◆ **TASK GOAL**: Repeat verbatim, and only, the lines of the data below, beginning at the line that contains "Rules: pick out the right" and stopping after the line that contains "point(409, 122)".

##############################

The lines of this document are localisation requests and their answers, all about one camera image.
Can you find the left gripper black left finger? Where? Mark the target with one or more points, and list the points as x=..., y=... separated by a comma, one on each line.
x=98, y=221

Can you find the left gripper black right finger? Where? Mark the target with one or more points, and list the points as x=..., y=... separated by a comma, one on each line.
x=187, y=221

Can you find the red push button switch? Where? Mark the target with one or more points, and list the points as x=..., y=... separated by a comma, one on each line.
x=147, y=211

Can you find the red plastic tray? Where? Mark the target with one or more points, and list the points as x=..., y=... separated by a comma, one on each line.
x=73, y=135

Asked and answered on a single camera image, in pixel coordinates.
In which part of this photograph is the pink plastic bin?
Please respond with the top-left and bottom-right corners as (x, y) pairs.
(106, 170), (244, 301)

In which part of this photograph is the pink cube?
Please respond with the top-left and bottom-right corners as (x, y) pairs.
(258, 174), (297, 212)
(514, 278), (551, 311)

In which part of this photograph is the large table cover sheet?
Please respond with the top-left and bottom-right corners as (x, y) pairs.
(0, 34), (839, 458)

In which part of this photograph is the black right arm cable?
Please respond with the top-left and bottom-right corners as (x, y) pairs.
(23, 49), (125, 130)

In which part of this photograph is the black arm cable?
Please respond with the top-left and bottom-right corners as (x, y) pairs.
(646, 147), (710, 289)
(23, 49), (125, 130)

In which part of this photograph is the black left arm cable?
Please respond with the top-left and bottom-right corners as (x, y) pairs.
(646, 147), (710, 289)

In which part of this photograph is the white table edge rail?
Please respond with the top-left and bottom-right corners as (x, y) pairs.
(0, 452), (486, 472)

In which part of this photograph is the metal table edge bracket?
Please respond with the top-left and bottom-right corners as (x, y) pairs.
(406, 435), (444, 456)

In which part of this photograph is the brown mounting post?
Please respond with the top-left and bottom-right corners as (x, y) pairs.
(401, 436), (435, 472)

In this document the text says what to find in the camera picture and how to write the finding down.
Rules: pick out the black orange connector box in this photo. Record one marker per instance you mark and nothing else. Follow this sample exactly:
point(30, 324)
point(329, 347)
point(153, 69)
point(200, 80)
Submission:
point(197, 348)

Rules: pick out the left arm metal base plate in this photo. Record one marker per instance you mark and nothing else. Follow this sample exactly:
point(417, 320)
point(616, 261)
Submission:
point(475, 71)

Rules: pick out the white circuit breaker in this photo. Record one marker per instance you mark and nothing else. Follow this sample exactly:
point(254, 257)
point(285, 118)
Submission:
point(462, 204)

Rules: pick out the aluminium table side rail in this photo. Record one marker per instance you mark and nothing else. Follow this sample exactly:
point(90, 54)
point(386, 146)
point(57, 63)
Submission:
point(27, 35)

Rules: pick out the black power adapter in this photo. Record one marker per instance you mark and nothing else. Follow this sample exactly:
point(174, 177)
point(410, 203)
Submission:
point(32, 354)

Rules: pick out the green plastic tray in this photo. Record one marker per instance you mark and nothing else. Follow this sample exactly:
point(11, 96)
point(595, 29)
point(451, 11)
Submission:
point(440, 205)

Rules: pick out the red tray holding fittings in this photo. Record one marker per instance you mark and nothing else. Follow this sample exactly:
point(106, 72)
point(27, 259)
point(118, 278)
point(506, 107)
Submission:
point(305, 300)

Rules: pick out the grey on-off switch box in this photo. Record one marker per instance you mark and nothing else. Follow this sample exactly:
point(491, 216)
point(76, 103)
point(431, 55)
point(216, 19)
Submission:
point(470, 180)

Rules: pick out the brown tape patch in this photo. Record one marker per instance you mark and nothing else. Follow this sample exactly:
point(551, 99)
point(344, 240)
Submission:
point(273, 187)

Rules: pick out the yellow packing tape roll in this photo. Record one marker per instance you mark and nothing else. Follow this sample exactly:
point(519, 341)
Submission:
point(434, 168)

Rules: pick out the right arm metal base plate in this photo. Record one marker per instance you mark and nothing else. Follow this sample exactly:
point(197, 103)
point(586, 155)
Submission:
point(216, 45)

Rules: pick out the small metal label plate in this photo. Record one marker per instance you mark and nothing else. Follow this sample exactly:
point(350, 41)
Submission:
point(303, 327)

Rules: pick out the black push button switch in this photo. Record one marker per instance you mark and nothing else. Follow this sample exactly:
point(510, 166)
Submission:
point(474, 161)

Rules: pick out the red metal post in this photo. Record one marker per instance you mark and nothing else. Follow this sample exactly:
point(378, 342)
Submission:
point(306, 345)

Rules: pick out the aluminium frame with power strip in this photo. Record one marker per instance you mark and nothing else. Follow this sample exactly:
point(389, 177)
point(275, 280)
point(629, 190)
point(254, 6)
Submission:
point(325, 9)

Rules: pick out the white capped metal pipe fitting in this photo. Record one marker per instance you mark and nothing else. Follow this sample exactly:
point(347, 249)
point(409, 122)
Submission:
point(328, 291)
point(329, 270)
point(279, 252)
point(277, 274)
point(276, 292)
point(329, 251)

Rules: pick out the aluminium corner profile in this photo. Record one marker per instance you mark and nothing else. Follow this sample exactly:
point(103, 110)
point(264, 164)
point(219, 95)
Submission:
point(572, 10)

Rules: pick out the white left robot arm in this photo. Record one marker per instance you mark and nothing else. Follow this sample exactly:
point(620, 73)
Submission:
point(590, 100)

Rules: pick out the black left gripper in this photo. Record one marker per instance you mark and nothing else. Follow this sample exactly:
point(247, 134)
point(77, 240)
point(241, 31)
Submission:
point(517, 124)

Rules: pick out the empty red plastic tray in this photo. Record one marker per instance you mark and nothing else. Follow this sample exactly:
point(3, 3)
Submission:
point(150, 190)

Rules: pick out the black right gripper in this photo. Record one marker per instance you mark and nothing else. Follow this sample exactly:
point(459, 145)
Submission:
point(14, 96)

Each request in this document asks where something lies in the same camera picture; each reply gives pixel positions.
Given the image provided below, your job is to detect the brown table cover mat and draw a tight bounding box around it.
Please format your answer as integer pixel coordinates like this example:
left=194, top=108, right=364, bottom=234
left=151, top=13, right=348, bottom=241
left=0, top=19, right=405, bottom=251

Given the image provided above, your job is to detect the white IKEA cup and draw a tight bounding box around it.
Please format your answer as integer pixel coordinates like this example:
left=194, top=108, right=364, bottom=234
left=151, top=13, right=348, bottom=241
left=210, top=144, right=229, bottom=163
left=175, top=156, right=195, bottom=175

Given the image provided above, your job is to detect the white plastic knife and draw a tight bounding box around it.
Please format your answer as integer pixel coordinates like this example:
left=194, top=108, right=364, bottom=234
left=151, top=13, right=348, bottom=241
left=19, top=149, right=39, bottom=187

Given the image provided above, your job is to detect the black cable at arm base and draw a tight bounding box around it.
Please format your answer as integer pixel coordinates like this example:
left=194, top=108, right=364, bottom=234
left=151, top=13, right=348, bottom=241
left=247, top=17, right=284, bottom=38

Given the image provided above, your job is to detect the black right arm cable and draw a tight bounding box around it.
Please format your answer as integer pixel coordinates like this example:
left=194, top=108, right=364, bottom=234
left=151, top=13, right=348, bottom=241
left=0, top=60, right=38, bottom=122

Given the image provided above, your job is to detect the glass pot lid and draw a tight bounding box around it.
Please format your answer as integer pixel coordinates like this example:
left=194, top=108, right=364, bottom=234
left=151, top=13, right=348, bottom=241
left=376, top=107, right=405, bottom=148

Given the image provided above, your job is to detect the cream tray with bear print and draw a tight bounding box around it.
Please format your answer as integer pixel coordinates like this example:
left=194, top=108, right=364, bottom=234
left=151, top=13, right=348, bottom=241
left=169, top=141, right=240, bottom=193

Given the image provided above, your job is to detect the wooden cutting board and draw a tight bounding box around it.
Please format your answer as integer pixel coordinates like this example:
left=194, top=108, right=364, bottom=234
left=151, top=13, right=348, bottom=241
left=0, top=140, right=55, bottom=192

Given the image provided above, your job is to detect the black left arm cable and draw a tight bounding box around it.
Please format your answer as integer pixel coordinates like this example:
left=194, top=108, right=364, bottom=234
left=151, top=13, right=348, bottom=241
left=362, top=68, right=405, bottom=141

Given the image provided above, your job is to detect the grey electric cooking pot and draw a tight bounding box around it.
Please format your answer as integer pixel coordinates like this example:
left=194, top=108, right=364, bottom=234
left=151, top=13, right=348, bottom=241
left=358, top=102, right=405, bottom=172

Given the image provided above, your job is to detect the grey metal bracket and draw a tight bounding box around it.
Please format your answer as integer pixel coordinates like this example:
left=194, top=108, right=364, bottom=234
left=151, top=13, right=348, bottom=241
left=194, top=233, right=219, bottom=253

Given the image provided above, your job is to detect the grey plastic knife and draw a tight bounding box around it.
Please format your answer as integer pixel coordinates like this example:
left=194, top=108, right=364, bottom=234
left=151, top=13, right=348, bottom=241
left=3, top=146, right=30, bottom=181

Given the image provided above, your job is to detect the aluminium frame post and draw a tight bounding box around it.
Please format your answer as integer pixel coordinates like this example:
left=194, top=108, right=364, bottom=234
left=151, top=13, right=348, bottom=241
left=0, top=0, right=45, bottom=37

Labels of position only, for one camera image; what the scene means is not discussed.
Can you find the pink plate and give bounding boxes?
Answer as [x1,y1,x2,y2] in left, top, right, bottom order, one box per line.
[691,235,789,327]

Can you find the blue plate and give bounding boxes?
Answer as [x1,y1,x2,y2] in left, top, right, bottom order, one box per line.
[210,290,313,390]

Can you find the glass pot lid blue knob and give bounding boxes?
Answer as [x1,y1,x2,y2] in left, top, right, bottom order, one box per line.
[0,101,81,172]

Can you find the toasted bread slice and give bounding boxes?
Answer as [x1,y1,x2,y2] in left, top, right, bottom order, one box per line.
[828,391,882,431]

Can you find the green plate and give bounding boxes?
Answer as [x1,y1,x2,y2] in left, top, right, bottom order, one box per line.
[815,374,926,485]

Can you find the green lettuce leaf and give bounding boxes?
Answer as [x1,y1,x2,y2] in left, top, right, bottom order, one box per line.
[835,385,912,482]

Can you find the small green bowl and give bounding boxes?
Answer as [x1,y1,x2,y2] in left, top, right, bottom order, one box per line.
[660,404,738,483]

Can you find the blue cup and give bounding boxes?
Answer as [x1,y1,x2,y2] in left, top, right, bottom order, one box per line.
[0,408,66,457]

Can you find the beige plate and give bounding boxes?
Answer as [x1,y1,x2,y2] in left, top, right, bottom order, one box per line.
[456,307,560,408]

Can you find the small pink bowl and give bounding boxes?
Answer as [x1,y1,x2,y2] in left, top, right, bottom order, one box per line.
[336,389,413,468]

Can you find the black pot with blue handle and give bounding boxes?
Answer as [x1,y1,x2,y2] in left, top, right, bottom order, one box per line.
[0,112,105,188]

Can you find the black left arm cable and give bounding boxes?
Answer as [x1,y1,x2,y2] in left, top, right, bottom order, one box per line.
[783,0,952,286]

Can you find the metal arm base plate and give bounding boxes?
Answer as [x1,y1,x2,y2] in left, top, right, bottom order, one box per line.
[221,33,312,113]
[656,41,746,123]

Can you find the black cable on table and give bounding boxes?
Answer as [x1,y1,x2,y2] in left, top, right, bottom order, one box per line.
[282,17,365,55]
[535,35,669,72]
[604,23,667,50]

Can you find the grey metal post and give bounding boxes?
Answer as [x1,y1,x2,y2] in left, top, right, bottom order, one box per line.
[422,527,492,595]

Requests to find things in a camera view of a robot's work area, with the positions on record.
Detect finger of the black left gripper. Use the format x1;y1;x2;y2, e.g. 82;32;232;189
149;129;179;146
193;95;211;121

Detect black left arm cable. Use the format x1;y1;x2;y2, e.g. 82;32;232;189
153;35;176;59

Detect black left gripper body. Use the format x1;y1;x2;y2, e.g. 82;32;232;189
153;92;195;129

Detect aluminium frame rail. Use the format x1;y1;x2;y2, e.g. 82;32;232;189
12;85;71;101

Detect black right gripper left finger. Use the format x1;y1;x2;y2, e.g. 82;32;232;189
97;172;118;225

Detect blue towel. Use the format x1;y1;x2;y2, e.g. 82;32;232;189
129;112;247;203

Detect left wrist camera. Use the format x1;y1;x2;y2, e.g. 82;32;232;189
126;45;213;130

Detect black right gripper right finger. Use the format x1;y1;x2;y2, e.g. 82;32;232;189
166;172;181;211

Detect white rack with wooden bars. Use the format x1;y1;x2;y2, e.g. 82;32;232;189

##############################

◆ **REPLY TO THE EXERCISE**:
Rules: pick out the right arm metal base plate in this photo. Record one marker per instance you mark and nothing else. Follow this sample exactly:
point(197, 103)
point(586, 155)
Submission:
point(216, 45)

Rules: pick out the small metal label plate in this photo. Record one marker per instance you mark and nothing else. Follow this sample exactly:
point(350, 41)
Submission:
point(303, 327)

Rules: pick out the black push button switch in this photo. Record one marker per instance you mark and nothing else. Follow this sample exactly:
point(510, 166)
Submission:
point(474, 161)

Rules: pick out the red metal post in this photo. Record one marker per instance you mark and nothing else. Follow this sample exactly:
point(378, 342)
Submission:
point(306, 345)

Rules: pick out the aluminium frame with power strip in this photo. Record one marker per instance you mark and nothing else. Follow this sample exactly:
point(389, 177)
point(275, 280)
point(629, 190)
point(254, 6)
Submission:
point(325, 9)

Rules: pick out the white capped metal pipe fitting in this photo. Record one marker per instance you mark and nothing else. Follow this sample exactly:
point(347, 249)
point(409, 122)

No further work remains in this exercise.